Buhari, as a military officer, was one of the leaders of several coups d'etat against military and civilian governments. For example, in December 1983, he was one of the military leaders who overthrew President Shehu Shagari. Buhari and his deputy, Brigadier Tunde Idiagbon, ruled Nigeria for some two years, in a regime that was characterised by their "War Against Indiscipline". They jailed many people, punished many others and made draconian laws. Buhari has not led a quiet life of conforming to the established order.

Similarly, Sowore has never been short of negative words to describe what goes on in Nigeria. His lifelong pursuit of activism against government has been loud. He has been intolerant of corruption, misrule, abuse of office and exploitative social norms. President Buhari, after his military career, found his voice within a new political party, the All Nigeria People's Party, and later on the Congress for Progressive Change. He ran unsuccessfully to become president three times. He won only after his fourth campaign for office on the platform of the the All Progressives Congress (APC). He has fulfilled his desire to rule Nigeria.

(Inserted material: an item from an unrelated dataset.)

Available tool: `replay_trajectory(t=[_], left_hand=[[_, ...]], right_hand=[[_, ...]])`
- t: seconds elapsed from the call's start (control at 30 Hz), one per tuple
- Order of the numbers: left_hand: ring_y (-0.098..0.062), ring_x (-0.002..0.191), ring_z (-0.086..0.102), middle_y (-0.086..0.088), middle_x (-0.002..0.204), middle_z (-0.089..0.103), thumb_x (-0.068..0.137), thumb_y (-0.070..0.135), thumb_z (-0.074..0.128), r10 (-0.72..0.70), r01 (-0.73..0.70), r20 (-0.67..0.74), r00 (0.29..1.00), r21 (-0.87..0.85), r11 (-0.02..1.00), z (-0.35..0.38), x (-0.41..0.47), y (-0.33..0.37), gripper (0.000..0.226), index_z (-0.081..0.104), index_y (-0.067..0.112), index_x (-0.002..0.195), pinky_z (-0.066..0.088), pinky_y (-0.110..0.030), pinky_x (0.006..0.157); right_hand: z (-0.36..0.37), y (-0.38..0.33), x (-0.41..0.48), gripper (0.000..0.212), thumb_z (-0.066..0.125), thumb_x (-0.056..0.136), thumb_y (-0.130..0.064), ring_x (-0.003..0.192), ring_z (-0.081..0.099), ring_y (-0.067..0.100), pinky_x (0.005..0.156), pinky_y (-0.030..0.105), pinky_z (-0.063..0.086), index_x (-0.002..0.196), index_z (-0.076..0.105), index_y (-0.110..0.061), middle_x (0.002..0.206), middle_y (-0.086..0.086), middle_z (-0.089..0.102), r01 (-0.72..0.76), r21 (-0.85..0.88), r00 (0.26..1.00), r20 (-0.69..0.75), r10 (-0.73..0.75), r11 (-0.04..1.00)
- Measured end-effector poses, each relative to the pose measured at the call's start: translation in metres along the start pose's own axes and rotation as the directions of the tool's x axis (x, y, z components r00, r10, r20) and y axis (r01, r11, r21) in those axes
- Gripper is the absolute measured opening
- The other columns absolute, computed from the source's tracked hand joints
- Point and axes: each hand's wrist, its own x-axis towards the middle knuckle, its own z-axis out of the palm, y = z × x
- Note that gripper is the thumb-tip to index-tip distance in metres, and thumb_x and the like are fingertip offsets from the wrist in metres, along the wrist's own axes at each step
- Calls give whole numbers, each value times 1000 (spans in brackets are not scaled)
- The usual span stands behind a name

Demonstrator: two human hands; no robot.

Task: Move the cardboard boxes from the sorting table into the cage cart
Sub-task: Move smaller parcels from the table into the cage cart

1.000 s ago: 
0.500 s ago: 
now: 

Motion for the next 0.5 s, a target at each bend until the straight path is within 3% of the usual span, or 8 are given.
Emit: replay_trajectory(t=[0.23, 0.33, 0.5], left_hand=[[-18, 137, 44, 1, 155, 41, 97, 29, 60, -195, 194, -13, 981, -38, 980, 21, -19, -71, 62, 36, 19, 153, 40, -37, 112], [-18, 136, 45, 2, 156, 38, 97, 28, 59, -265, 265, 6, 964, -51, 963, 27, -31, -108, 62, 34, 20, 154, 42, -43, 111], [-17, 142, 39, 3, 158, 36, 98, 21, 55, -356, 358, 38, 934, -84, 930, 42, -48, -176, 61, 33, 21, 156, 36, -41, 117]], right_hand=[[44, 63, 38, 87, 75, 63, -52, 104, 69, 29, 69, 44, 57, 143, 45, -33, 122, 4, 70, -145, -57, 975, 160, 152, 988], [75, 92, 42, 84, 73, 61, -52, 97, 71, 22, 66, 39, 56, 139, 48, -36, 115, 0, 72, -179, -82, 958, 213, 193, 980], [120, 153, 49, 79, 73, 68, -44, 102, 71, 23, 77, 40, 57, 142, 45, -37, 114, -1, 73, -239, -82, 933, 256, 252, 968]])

Sowore, who had established a powerful, successful media platform, SaharaReporters, to destabilise the political space, also found a political party, the African Action Congress (AAC) in 2018. The party lost resoundingly at Sowore's first attempt to use the electoral system to become president.

When President Buhari lost his earlier elections, he did not keep quiet. He spat fire. His frustration with the electoral process was heard loudly. For example, He claimed that the 2011 elections were rigged, stating angrily that: "If what happened in 2011 should again happen in 2015, by the grace of God, the dog and the baboon would all be soaked in blood."

Sowore, after his electoral loss, did not keep quiet either. Moreover, he concluded that open agitation to upend the system was perhaps more effective. He spoke angrily too.

In their characteristic ways, neither of the two men accepted their losses nor did they settle down to parley with the winners. They did not go quietly into the night.

Sowore, reacting against the electoral process of 2015, called out other instruments of persuasion. He brandished a new slogan of "Revolution Now" and led street campaigns. Unfortunately, for seeking new avenues to change the political discourse, he became the enemy that needed to be stopped by the forces of law and order.

It is written and said by many people that Sowore was the nemesis of President Jonathan's government and SaharaReporters was a most potent media that charted the way for the end of Jonathan's government and the entry of President Buhari into office in 2015.

Sowore, especially through SaharaReporters, has campaigned in the public arena consistently against the ills of every government from 2006 to date. Presidents Olusegun Obasanjo, Musa Yar'Adua, and Goodluck Jonathan were not spared, nor were their ministers, appointees and other political associates. Some of these leaders have had their wives painted in undignified portraits in the online media, especially for corrupt activities.

How did Sowore who acted in support of, advocated for Buhari, and his political party's "change" agenda, become the "enemy" of the president and his government?

Buhari was fed up with poor governance, and he campaigned in support of a new order and fought hard to get into power. Both Buhari and Sowore swear that Nigeria must change. Sowore's impatience with slow or lack of change leads him to seek possible pressure points to accelerate change. What differentiates the two in the new sphere is that whilst Buhari is bound by the fences of government house and its dictates, Sowore chooses to try the paths not taken, using mostly words.

Nigeria is ripe for change. The road to change is already littered with promises not kept, accidents caused deliberately by agents of the status quo, and obstacles that hinder progress for the largest segment of the population. Sooner than later it may become a stark reality to decide which path can truly lead to change - within the existing order, or its overturn to give way to drastic shifts. Patience may have expiration date.

Bunmi Makinwa is the CEO of AUNIQUEI Communication for Leadership.